00:39:09.000 So even if they're getting 15,000 people a day, In year two, you can only activate it for 225 days.
00:39:17.000 During year three, for 180 calendar days.
00:39:20.000 So half the year, it simply doesn't apply.
00:39:22.000 There's no way to actually maintain this.
00:39:25.000 It's not like an open-ended border authority to shut it down if you have 5,000 a day.
00:39:29.000 Even today, that only applies for 270 calendar days.
00:39:32.000 So why precisely... Let's say that you're the drug cartels.
00:39:37.000 Why not facilitate?
00:39:38.000 These people won't be processed, right?
00:39:40.000 They're not processed.
00:39:41.000 Because it'll literally stop from processing if the border security... if it's shut and if the ports of entry can't process everybody.
00:39:47.000 So let's say you're the drug cartels.
00:39:48.000 Why not now bring 10,000 people a day Do it.

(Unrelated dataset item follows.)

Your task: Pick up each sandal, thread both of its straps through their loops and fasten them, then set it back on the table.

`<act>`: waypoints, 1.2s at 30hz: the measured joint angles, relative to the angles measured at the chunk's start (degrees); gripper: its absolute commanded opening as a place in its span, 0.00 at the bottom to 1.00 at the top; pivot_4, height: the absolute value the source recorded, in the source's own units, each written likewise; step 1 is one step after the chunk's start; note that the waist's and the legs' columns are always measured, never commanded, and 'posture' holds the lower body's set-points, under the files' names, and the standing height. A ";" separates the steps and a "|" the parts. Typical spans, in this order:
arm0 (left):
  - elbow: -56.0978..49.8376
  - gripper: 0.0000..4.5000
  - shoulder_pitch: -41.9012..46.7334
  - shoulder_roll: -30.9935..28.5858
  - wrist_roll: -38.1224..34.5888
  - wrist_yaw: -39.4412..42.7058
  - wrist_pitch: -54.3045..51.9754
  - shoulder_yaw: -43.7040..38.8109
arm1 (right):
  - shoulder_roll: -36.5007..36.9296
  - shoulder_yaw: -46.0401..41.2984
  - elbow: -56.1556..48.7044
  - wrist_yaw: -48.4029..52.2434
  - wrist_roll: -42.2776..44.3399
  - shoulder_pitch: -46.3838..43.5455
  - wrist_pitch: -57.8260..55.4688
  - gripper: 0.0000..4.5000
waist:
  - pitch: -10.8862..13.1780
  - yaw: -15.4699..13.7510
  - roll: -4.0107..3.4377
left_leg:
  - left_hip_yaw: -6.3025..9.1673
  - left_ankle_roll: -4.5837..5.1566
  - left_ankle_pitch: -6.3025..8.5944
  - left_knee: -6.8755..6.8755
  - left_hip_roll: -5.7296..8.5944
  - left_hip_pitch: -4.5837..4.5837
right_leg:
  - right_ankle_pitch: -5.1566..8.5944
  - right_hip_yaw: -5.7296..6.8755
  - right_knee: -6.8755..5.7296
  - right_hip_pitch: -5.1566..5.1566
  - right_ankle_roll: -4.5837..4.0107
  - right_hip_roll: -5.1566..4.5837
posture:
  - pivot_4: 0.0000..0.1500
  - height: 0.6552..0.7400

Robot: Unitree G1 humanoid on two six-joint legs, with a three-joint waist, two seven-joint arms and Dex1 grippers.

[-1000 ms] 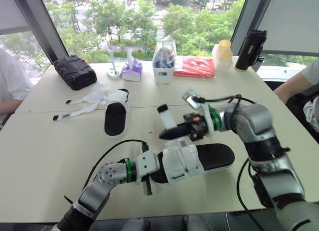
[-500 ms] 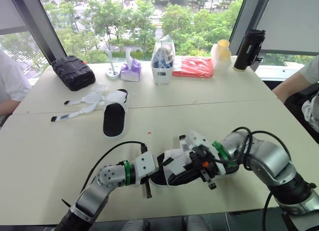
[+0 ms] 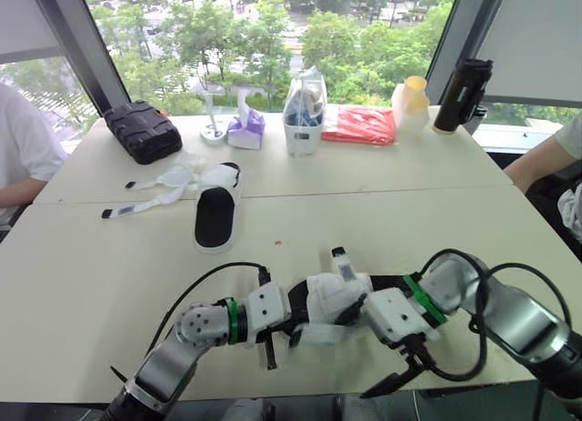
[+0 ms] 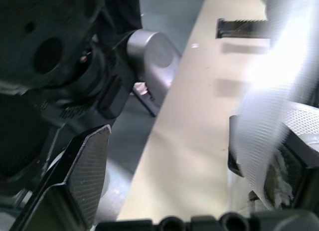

00:39:53.000 For 270 days.
00:39:54.000 And they can do this.
00:39:54.000 Just do it.
00:39:55.000 Every day.
00:39:56.000 5,000, 6,000 people a day.
00:39:58.000 They get rejected for 270 days.
00:40:00.000 Now it's exhausted the border authority.
00:40:02.000 Now he can't use his emergency authority anymore.
00:40:05.000 So he still has to process everybody who shows up.
00:40:07.000 Or keep it at 5,001.
00:40:10.000 And if you keep it at 5,001 for 270 straight days, then on day 271 of the year, you flood the border with 20,000 people.
00:40:17.000 The drug cartels are capable of doing this.
00:40:19.000 They run the border.
00:40:20.000 I've been down at the border.
00:40:21.000 They have literal drug cartel drones that are flying over the American side of the border and monitoring every specific border patrol agent.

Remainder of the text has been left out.